Café et grossesse : risque d’avortement spontané au-delà de 6 tasses

La probabilité est faible qu’une consommation modérée de caféine augmente le risque d’avortement spontané, montre une étude américaine publiée dans le New England Journal of Medicine. En revanche, ce risque existe, en particulier au cours du deuxième trimestre de la grossesse, lorsque les concentrations sériques maternelles de paraxanthine, métabolite principal de la caféine, sont particulièrement élevées, équivalentes à une consommation de plus de 6 tasses de café américain par jour (600 mg de caféine).

Le Dr Mark Klebanoff et ses collaborateurs de la division épidémiologie du National Institute of Child Heath and Human Development ont entrepris une étude cas-témoins.

Ces investigateurs ont mesuré la paraxanthine sérique chez 591 femmes qui avaient fait un avortement spontanéà moins de 140 jours de gestation et chez 2.558 femmes appariées de la même clinique ayant donné naissance à des enfants vivants à 28 semaines ou plus de gestation. La prise de sang eut lieu le même jour que les femmes qui ont fait une fausse-couche.

Les femmes qui ont participéà cette étude ont été incluses dans le Collaborative Perintal Project entre 1959 et 1966, la paraxanthine ayant été mesurée presque 30 ans plus tard par chromatographie liquide haute performance (HPLC) plus tard à partir d’échantillons de sérums conservés à très basses températures.

Les résultats montrent que " la concentration sérique de paraxanthine est plus élevée chez les femmes qui ont fait un avortement spontané que les celles qui ont naissance à un enfant vivant. Ce risque ne s’élève cependant que lorsque les concentrations sériques de paraxanthine atteignent des valeurs extrêmement élevées ".

Ainsi, l’odds ratio pour un avortement spontané n’était pas significativement élevé chez les femmes ayant une concentration sérique de paraxanthine de 1.845 ng/ml ou moins, ce qui correspondait au 95e percentile des femmes appariées.En revanche, l’odds ratio ajusté pour un avortement spontané chez les femmes ayant des concentrations de paraxanthine sérique supérieures à 1.845 ng/ml était de 1,9 par rapport à celles qui avaient des taux de paraxanthine de 50 ng/ml [IC 95% : 1,2-2,8].

Est-ce pour autant que le café aux doses habituelles est sûr chez la femme enceinte, s’interroge Brenda Eskenazi, chercheur à l’Ecole de santé publique de l’Université de San francisco. dans un éditorial accompagnant l’article.

Elle rappelle que les effets les plus évidents du café chez les femmes adultes non enceintes sont d’ordre cardiovasculaire et neuro-comportemental.

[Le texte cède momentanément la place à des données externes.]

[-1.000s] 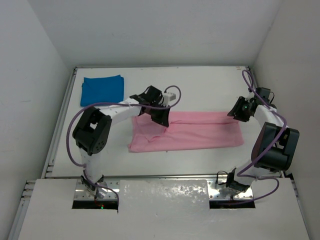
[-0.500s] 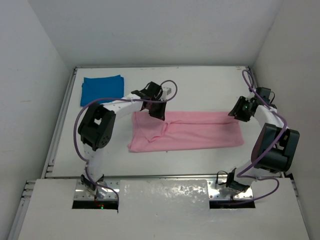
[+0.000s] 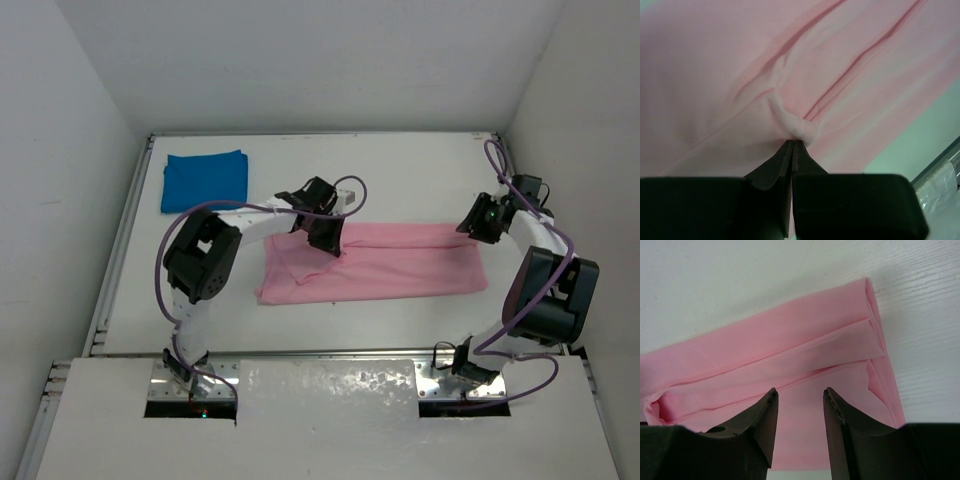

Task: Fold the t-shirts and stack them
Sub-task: Fold the other side of the tshirt into a rectangle, then rotate the tshirt 75 degrees

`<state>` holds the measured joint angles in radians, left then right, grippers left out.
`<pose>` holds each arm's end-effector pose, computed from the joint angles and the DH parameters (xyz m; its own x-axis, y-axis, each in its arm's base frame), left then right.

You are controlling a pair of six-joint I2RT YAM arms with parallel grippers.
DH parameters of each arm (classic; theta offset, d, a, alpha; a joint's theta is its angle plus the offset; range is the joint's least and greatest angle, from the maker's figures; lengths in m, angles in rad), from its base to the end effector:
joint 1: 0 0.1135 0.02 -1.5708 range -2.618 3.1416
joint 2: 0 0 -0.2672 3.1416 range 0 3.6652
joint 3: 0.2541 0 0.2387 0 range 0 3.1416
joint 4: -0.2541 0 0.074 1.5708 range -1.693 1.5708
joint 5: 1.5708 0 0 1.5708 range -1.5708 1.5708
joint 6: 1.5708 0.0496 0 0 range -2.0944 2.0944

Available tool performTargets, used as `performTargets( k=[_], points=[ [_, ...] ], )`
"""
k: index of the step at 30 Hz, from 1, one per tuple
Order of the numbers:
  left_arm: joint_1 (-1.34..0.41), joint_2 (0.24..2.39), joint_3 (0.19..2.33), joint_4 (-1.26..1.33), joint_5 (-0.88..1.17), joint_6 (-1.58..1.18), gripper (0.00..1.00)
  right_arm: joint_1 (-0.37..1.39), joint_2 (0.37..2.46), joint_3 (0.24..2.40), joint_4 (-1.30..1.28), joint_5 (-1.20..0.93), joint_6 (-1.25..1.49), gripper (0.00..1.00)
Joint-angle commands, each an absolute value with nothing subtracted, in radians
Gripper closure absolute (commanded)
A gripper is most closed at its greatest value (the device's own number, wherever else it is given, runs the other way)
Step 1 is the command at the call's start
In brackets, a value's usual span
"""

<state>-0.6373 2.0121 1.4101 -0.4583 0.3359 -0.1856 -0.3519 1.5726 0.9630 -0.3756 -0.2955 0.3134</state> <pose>0.3259 -0.2616 0.1683 -0.8167 0.3879 -0.4272 0.5500 0.7474 -0.3728 0.2973 -0.0938 0.1964 -0.6891 0.5672 -0.4510 0.4111 0.8185 0.4013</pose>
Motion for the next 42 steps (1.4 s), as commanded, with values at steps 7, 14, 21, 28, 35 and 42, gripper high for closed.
performTargets(
  k=[7,14,21,28,35,42],
  points=[
    [-0.664,1.967,1.339,-0.374,0.368,-0.201,1.0,-0.356,1.557,0.971,-0.359,-0.293,0.299,0.59],
    [-0.664,1.984,1.35,-0.357,0.371,-0.206,1.0,-0.356,1.551,0.959,-0.357,-0.295,0.298,0.59],
    [-0.631,1.846,1.518,-0.546,0.235,-0.196,0.99,-0.356,1.554,0.966,-0.365,-0.29,0.307,0.58],
    [-0.457,1.798,1.435,-0.649,0.079,-0.218,0.71,-0.357,1.592,0.979,-0.385,-0.212,0.348,0.43],
    [-0.322,1.819,1.335,-0.589,0.018,-0.212,0.64,-0.357,1.716,1.09,-0.414,-0.169,0.331,0.44],
    [-0.321,1.919,1.356,-0.575,0.052,-0.21,0.64,-0.357,1.79,1.173,-0.437,-0.186,0.321,0.46]
  ],
)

La caféine et ses métabolites agissant en effet, après passage de la barrière hémato-méningée, sur les récepteurs adénosine A1 et A2A, ce qui entraîne des effets secondaires sur plusieurs classes de neurotransmetteurs.

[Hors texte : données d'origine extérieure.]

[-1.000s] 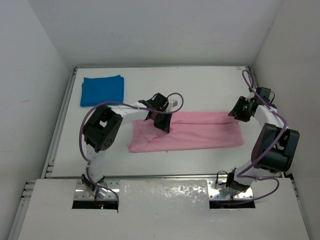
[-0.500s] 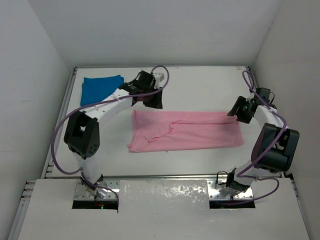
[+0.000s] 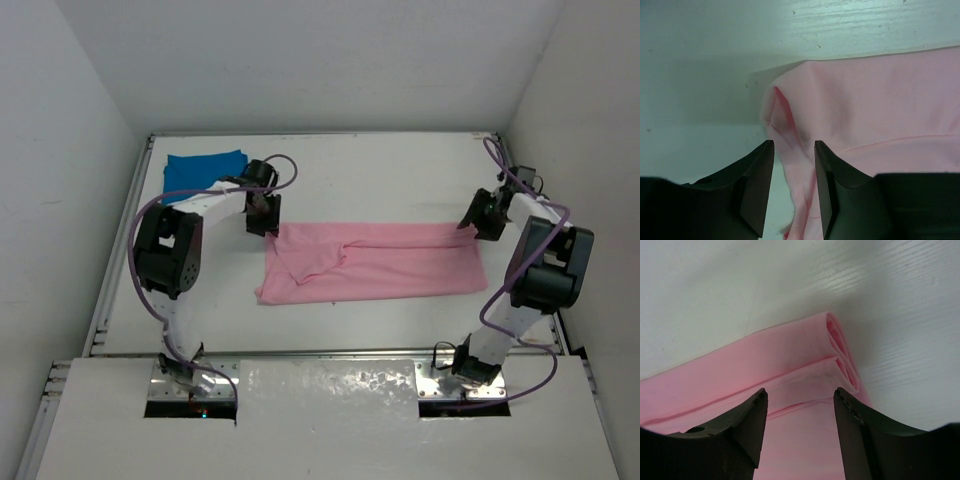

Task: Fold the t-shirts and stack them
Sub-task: Rotate the tshirt 75 degrees

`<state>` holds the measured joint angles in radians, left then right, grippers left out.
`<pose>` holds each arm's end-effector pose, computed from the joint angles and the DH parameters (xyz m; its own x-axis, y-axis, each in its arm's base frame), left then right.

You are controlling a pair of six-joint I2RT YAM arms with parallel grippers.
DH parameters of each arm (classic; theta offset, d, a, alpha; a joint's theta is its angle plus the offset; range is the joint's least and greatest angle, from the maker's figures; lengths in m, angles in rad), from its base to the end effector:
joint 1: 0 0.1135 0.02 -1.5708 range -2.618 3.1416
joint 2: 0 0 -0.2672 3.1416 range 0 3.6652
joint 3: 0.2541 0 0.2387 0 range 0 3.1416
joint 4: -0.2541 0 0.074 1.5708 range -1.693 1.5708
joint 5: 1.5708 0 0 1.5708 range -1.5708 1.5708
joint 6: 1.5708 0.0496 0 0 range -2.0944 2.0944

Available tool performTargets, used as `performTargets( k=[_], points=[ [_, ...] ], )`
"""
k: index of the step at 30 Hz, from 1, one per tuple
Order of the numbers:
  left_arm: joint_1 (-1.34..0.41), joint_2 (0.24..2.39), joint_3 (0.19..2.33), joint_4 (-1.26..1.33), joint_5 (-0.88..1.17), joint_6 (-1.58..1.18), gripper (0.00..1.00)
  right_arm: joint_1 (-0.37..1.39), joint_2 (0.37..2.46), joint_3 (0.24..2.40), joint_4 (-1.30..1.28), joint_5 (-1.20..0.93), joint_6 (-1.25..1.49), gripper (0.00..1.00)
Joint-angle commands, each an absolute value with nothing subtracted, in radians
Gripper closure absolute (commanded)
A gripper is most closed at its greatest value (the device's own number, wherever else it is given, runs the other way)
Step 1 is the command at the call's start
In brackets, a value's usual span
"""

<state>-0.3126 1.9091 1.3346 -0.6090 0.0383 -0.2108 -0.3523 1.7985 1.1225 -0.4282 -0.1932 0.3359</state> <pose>0.3628 -0.1193 0.1760 -0.9287 0.0804 -0.3619 0.1296 0.9850 -0.1137 0.3349 -0.1130 0.1665 -0.7065 0.6044 -0.3682 0.5195 0.7962 0.3102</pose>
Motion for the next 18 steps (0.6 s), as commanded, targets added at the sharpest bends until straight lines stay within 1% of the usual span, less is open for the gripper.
performTargets(
  k=[1,8,10,11,12,13,14,18],
  points=[
    [-0.321,1.928,1.356,-0.563,0.055,-0.21,0.64,-0.357,1.79,1.177,-0.442,-0.175,0.315,0.46],
    [-0.321,2.023,1.414,-0.566,0.077,-0.195,0.63,-0.359,1.755,1.117,-0.431,-0.161,0.302,0.46],
    [-0.319,2.048,1.427,-0.554,0.084,-0.187,0.64,-0.357,1.727,1.101,-0.431,-0.155,0.295,0.46],
    [-0.321,2.054,1.449,-0.552,0.086,-0.181,0.77,-0.359,1.72,1.1,-0.433,-0.156,0.293,0.46],
    [-0.321,2.071,1.46,-0.546,0.087,-0.178,0.85,-0.357,1.703,1.098,-0.434,-0.155,0.293,0.46],
    [-0.321,2.077,1.479,-0.535,0.095,-0.176,0.91,-0.359,1.695,1.092,-0.437,-0.155,0.291,0.46],
    [-0.321,2.083,1.488,-0.523,0.101,-0.176,1.0,-0.357,1.687,1.089,-0.439,-0.155,0.293,0.46],
    [-0.321,2.167,1.592,-0.448,0.146,-0.175,1.0,-0.359,1.643,1.06,-0.437,-0.17,0.307,0.46]
  ],
)
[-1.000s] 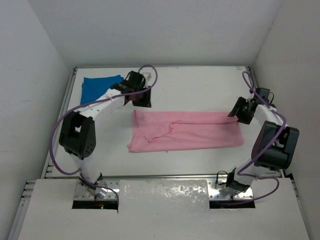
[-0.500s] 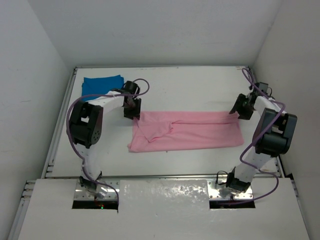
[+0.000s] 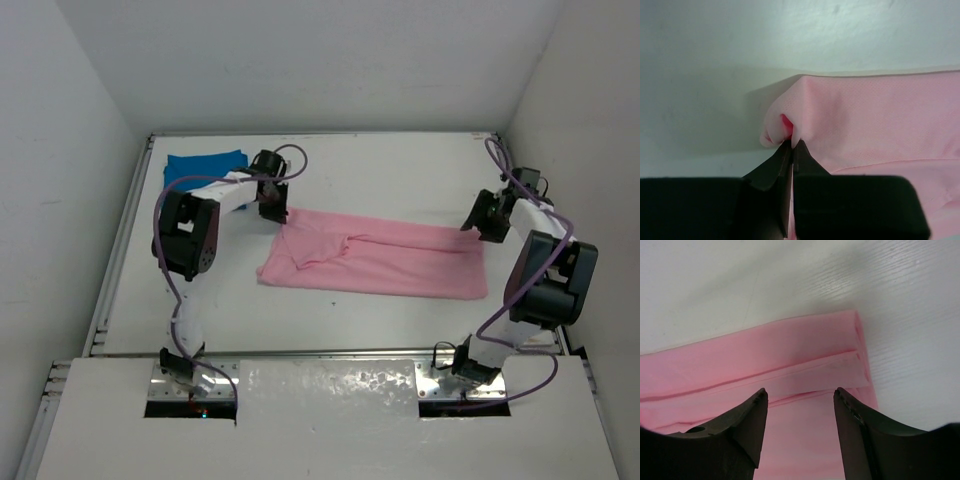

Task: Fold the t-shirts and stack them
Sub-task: Rotate the tshirt 75 degrees

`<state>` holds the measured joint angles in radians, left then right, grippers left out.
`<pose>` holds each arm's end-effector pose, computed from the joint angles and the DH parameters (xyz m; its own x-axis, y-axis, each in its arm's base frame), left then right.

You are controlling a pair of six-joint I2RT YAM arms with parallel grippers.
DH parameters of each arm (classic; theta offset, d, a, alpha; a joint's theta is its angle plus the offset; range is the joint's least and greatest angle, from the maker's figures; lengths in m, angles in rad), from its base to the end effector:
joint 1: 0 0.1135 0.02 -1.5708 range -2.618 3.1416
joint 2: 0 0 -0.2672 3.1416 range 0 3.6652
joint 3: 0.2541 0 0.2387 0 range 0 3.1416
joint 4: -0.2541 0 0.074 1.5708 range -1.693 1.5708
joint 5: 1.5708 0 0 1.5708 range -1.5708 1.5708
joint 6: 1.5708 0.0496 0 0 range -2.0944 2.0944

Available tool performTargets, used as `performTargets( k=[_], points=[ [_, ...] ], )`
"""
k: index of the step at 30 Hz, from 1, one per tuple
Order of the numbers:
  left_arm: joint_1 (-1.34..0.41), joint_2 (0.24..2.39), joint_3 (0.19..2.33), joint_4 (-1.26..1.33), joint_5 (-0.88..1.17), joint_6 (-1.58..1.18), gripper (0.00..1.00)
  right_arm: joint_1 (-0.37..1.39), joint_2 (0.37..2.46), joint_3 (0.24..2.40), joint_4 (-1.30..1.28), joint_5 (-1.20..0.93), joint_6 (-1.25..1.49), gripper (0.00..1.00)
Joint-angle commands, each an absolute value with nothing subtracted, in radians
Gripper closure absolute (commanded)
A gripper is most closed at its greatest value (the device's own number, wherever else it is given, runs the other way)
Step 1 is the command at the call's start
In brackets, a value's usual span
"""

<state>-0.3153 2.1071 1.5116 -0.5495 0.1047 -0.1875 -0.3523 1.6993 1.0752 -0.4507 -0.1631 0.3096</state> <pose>0.4095 -0.1390 0.1510 -0.9158 0.1037 -0.3881 0.1819 0.9684 -0.1705 0.3175 -0.1081 0.1841 -0.7046 0.5794 -0.4098 0.5067 0.8150 0.2810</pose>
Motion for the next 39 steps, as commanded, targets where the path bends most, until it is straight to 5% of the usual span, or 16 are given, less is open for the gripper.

Par ailleurs, la caféine traverse facilement le placenta, se retrouve dans le lait maternel, a une demi-vie augmentée au cours de la grossesse (jusqu’à 11 heures en fin de grossesse) et chez les nouveau-nés (jusqu’à 100 heures), les fœtus et bébés de petite taille, les prématurés, l’impossibilité du fœtus et du nouveau-néà détoxifier la caféine. De plus, des changements dans le rythme cardiaque et respiratoire fœtal ont été observés même en cas de consommation modérée de caféine.

Brenda Eskenazi souligne également que la caféine peut potentialiser les effets tératogènes et indésirables de diverses substances, comme l’alcool, la nicotine et certains médicaments comme les vasoconstricteurs. Sans compter, ajoute-t-elle, que les nouveau-nés avec statut nutritionnel précaire peuvent être particulièrement sensibles aux effets conjugués neurochimiques et neuro-comportementaux de la caféine.

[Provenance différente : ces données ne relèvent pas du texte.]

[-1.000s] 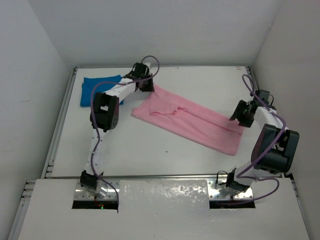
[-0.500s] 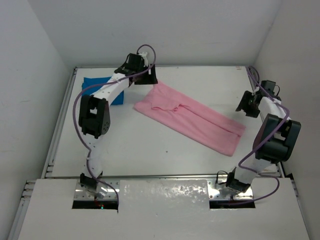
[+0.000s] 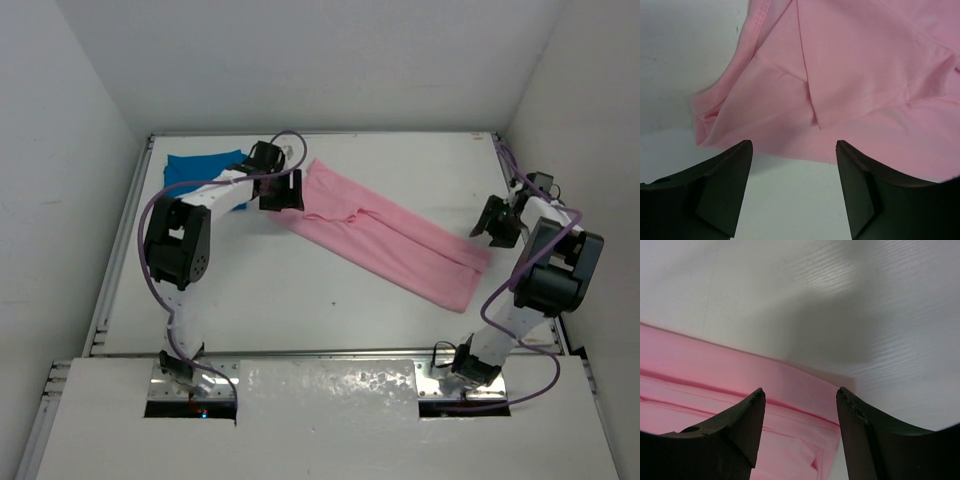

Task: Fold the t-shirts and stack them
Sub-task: Rotate the tshirt 75 degrees

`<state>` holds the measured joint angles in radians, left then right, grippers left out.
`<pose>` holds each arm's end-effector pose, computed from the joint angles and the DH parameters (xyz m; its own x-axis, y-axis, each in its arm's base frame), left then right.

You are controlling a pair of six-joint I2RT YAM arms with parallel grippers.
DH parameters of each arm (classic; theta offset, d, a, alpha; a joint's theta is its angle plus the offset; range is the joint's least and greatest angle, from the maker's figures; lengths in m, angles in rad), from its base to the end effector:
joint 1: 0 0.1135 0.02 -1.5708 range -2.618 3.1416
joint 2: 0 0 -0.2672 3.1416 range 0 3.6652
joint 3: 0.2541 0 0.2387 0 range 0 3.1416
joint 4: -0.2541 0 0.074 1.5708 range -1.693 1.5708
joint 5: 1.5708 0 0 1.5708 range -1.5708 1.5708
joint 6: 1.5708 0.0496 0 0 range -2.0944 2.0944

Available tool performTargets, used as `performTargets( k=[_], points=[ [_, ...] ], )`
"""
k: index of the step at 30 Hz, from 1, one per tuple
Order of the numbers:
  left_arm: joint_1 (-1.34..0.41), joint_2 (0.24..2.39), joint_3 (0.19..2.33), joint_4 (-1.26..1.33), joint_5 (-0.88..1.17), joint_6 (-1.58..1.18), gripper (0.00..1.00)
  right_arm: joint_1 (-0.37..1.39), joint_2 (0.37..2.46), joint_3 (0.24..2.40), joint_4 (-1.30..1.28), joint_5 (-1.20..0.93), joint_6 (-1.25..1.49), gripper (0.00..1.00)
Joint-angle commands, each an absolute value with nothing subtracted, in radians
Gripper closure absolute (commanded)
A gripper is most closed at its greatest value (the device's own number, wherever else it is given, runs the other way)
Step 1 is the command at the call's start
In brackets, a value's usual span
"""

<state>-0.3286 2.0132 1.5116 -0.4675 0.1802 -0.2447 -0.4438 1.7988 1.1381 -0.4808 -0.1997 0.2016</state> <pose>0.4092 -0.1489 0.1953 -0.8572 0.0405 -0.5134 0.2122 0.9361 -0.2805 0.3209 -0.1417 0.1679 -0.7352 0.5669 -0.3717 0.5037 0.8238 0.2601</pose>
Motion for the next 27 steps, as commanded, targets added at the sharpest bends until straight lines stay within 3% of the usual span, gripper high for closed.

Et de conclure, qu’aux Etats-Unis, un étiquetage des aliments contenant de la caféine serait une mesure appropriée pour éduquer dans un premier temps le public. En attendant, les professionnels de santé devraient " continuer à conseiller aux femmes enceintes et celles qui allaitent de limiter leur consommation de caféine ".

Source : N Engl J Med, 1999, 341: 1639-44 et 1688-89.